Outro dos motivos que nos prendia magicamente ao Natal era a fogueira. Recordo-me de andarmos a empurrar raízes e troncos de oliveiras com o meu vizinho Carlos dos Santos Nunes e o saudoso Zé Pedro, até ao adro da Igreja. Empilhavam-se bastantes troncos com a força de vários homens e o braseiro, aceso com muito petróleo e jornais, era o orgulho da terra a rivalizar com o do Terreiro, de Montalvo. No final da Missa do Galo o adro enchia-se de conterrâneos e, mais noite adentro, não faltavam os devotos de baco… que pela sua vozearia eram bem identificados nas casas da vizinhança.
A Missa do Galo era à meia-noite. Momento alto e sagrado. Cânticos obrigatórios? Noite feliz, Terra Inteira, Gloria in excelsis Deo, Alegrem-se os céus e a terra, Adeste Fideles. Ao fole, tive muitas vezes a ajudar-me o sr Manuel Loureiro. O órgão de tubos era o nosso encanto. Jesus, a nossa adoração, a nossa crença. E, temos, então, os três requisitos que nos identificam aos cristãos: sentimento de pertença, Unidade/Corpo, a mesma crença.
Nos anos 30, a minha família morava na praça. Lá me casa, sempre me contaram, pelas nove horas da noite comia-se caldo verde. A ceia, era à meia-noite. Comiam bacalhau com batatas e couves, cozinhados num velhinho fogão de lenha. Doces? Fatias douradas (uma receita com segredo, que guardo), fritos de abóbora e coscorões.
Na minha infância, anos 70, passava horas à lareira da vizinha Cândida onde se faziam os fritos de Natal numa panela de ferro. Nesses dias santos, as vizinhas trocavam doces em travessas.

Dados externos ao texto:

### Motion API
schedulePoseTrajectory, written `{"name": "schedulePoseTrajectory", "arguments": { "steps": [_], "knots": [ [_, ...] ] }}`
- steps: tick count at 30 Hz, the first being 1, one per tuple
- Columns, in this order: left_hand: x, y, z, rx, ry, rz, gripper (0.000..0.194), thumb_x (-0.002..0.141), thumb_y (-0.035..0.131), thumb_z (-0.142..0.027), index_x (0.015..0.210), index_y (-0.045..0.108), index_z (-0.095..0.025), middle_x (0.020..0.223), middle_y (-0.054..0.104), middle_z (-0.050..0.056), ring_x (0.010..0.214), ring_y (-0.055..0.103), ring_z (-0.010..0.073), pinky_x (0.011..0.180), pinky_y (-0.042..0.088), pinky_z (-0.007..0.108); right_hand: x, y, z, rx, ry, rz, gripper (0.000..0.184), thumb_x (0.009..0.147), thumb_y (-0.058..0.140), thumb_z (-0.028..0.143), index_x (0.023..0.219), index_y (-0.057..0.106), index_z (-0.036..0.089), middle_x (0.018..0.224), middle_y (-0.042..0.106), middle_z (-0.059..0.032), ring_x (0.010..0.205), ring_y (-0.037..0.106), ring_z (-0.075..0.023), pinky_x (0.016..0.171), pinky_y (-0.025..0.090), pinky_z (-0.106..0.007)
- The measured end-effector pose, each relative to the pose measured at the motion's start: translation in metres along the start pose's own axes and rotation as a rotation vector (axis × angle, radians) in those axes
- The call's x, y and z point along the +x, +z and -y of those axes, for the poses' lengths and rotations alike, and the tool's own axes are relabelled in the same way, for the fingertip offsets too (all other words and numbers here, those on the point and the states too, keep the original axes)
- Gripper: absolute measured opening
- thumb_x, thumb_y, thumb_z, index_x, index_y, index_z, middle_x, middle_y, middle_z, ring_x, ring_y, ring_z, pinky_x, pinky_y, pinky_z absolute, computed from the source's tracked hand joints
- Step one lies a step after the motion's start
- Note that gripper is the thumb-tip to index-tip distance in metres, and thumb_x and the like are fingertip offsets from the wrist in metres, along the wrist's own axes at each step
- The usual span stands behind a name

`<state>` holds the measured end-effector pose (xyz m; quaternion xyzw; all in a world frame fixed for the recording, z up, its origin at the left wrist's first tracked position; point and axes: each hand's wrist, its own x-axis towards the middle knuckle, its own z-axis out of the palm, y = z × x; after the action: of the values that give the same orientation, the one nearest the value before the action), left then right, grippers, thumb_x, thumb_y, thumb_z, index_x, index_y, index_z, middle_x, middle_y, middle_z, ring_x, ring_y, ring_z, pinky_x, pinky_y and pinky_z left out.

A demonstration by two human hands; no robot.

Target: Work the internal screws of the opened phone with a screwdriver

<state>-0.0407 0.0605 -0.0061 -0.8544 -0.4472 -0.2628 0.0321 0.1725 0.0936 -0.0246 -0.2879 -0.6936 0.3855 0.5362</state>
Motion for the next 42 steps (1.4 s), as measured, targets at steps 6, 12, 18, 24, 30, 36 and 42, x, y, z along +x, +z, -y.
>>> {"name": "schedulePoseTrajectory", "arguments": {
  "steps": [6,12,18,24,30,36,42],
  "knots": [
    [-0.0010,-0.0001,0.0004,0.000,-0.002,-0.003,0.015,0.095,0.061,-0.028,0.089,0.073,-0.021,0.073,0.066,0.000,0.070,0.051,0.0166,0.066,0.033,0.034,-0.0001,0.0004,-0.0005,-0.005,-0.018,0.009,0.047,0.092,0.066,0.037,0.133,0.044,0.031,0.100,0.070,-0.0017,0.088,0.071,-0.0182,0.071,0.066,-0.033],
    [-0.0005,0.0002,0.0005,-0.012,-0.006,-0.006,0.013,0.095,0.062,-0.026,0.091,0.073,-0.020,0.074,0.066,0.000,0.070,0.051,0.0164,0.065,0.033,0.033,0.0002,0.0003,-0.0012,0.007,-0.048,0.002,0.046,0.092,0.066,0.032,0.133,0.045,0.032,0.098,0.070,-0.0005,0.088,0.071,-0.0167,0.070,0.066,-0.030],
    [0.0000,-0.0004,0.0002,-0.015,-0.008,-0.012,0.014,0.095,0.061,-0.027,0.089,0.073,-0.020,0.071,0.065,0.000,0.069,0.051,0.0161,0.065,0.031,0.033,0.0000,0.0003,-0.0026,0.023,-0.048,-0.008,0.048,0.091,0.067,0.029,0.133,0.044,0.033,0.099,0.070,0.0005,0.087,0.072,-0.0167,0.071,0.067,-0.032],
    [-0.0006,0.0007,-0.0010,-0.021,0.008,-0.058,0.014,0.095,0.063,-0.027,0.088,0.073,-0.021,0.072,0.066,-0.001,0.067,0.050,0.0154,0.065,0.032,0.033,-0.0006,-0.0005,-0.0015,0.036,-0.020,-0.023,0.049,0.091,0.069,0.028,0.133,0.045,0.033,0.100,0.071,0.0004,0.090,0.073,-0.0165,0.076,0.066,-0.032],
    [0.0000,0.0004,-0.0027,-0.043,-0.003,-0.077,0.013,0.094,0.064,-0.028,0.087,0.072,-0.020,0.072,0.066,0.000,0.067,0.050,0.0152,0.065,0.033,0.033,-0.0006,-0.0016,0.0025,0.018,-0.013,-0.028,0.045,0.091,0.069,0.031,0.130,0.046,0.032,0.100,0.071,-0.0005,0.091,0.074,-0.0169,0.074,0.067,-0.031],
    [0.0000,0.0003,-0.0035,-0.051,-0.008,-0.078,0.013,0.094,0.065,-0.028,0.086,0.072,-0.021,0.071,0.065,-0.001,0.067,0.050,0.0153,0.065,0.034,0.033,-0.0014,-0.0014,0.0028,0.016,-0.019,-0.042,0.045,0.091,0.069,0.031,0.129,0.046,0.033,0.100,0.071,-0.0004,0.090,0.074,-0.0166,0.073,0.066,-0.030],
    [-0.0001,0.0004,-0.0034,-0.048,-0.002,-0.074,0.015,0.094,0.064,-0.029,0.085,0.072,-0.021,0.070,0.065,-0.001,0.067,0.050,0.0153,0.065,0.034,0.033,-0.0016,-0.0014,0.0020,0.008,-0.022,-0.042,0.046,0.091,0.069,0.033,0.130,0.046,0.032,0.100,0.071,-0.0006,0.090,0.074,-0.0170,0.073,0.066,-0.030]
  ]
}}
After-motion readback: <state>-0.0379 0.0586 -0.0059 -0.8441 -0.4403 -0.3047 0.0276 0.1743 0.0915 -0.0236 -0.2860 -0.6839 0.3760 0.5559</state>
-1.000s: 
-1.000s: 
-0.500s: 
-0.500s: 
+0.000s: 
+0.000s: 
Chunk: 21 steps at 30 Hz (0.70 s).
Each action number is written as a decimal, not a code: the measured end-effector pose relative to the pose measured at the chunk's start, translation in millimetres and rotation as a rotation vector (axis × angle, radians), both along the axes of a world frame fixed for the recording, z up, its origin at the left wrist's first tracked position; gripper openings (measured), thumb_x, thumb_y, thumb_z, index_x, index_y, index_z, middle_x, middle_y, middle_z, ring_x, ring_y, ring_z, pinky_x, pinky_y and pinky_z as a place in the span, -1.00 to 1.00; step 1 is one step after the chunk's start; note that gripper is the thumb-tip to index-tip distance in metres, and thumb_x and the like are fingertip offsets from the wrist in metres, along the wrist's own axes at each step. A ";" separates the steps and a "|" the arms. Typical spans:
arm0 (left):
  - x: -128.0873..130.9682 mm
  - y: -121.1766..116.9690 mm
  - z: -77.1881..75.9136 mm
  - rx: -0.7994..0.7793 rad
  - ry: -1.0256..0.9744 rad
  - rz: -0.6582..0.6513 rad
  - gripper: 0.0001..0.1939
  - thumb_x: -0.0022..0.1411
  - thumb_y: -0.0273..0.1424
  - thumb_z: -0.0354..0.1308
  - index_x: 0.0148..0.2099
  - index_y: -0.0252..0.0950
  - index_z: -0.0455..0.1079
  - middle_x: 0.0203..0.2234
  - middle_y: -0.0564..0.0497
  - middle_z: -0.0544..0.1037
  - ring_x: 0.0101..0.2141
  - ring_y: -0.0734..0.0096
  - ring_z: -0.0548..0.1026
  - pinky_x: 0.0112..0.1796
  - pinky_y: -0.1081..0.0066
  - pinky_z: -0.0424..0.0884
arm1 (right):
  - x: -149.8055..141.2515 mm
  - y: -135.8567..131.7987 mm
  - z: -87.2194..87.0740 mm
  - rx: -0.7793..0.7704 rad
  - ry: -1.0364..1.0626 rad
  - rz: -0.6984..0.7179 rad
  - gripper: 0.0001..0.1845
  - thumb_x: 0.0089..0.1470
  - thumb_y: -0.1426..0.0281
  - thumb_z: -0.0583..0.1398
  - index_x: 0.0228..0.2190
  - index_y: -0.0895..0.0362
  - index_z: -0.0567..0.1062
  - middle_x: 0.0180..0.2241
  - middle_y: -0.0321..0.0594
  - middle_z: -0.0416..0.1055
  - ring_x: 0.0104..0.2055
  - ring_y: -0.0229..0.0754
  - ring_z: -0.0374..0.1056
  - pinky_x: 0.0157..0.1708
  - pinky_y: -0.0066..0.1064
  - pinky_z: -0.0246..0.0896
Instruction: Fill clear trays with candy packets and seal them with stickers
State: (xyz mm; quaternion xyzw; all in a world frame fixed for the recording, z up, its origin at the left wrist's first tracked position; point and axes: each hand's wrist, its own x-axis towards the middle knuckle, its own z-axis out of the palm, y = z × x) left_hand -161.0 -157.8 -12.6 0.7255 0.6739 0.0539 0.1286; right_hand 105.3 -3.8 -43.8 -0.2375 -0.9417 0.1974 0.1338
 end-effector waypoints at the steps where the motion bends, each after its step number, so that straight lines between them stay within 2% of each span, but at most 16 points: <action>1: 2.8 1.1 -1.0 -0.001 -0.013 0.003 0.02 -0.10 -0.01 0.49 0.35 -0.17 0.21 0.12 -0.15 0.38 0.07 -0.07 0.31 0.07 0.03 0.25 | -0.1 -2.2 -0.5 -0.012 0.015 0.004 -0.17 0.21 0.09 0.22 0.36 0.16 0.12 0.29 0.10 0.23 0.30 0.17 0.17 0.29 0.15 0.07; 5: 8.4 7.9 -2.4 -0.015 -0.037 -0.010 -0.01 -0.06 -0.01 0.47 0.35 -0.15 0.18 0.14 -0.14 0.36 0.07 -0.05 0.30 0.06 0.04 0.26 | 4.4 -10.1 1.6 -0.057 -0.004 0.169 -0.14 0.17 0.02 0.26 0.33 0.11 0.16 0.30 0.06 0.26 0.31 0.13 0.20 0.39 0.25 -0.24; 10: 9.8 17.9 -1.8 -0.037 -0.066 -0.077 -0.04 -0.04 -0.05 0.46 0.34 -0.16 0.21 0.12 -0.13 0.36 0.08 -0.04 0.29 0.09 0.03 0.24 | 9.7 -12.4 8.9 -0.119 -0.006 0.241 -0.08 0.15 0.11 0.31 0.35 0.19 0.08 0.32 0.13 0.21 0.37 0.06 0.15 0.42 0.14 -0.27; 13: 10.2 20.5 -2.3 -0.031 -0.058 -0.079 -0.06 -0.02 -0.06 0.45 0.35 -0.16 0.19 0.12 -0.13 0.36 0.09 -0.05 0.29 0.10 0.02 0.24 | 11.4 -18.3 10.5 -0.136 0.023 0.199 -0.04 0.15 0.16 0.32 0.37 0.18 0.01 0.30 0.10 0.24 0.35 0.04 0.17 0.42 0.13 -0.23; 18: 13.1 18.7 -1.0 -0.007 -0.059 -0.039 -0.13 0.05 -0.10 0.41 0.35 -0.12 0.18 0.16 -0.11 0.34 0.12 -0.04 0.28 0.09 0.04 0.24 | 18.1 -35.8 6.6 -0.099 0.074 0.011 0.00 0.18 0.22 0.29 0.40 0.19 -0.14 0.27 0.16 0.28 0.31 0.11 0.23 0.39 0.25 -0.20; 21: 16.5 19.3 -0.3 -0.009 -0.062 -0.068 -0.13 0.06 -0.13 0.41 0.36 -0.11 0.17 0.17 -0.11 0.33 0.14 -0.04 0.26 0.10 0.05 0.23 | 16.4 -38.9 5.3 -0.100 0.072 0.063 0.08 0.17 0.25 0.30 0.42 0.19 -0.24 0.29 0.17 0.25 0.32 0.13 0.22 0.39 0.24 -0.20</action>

Em anos mais recuados havia na Vila a tradição da festa do Menino Jesus. A Imagem do Menino, ainda existente, era entregue a uma família durante um ano para se fazerem oferendas de vestes bordadas a oiro. No ano seguinte, essa casa passava o testemunho. Esta tradição levou a que existisse um espólio riquíssimo que inclui também roupa interior e uma cama, o qual está exposto na nossa matriz.
A última festa foi de pompa e circunstância e realizou-se sob os auspícios do ateu António Pirão, pai da minha prima Maria do Céu Pirão, casada com o meu primo Acácio Alves Costa. Talvez nos anos 40 ou 50?
Nos anos 90 foi descoberta na igreja matriz uma pintura mural, por ocasião de um restauro do altar de Nossa Senhora da Piedade, onde apareceu um fresco supostamente da Natividade de Jesus. Pode vislumbrar-se uma cabana? E até uma estrela de Vergina (?) Ao que se apurou na altura, haverá por lá uma data contemporânea do quadro de José Malhoa (de 1899). Columbano também trabalhou para esta igreja nesta altura, embora a sua obra acabasse por não figurar no templo.
É deveras singular a circunstância de ter existido em Constância uma estrela de Vergina. Sabe-se que a sua utilização até aos anos 70 do século XX se resumia a elementos decorativos. Ora, este ícone religioso em Constância, aparenta ser mais do que isso. Um símbolo religioso? Da Virgem Maria? O Sol (Jesus)? O fresco será da Natividade? Há que estudar o assunto. E inserir este tema na história da nossa igreja. A cristianização de um símbolo da realeza macedónica?